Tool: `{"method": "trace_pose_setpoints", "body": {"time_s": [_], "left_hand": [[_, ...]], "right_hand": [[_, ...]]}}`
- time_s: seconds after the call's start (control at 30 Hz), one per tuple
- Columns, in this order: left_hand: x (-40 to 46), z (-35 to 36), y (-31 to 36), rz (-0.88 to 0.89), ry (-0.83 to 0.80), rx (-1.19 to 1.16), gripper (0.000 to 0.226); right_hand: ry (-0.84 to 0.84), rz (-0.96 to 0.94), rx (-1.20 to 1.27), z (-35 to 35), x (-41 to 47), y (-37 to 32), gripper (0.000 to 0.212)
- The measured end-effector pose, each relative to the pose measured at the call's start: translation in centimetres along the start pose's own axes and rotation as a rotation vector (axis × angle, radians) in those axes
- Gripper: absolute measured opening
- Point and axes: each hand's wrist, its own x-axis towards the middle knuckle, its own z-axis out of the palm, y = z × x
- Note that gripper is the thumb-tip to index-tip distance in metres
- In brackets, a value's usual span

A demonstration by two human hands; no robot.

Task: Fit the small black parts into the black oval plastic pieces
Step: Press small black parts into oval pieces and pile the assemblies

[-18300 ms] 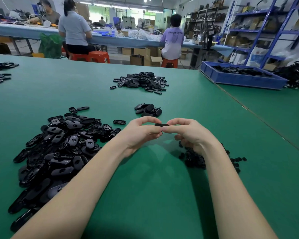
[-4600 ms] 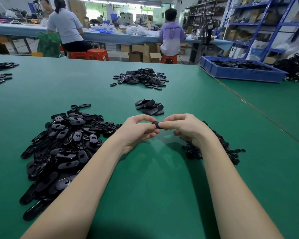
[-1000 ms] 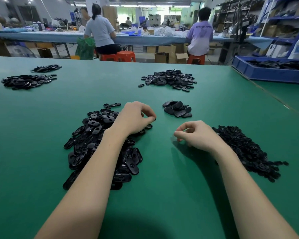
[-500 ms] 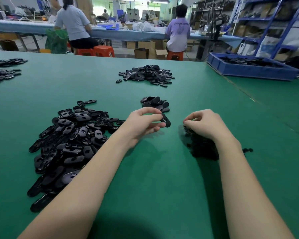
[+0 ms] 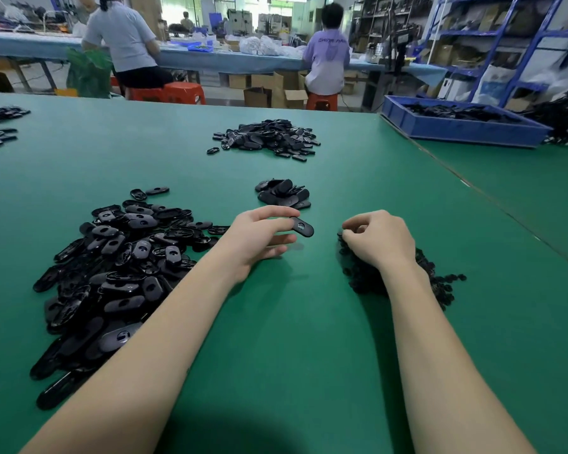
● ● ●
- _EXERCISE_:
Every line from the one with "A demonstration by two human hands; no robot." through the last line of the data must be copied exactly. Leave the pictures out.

- _RESULT_:
A demonstration by two human hands; no robot.

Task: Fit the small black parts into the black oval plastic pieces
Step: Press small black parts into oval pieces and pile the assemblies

[-18300 ms] 
[-4600 ms] 
[-1000 ms] 
[-500 ms] 
[+0 ms] 

Nothing further remains in this exercise.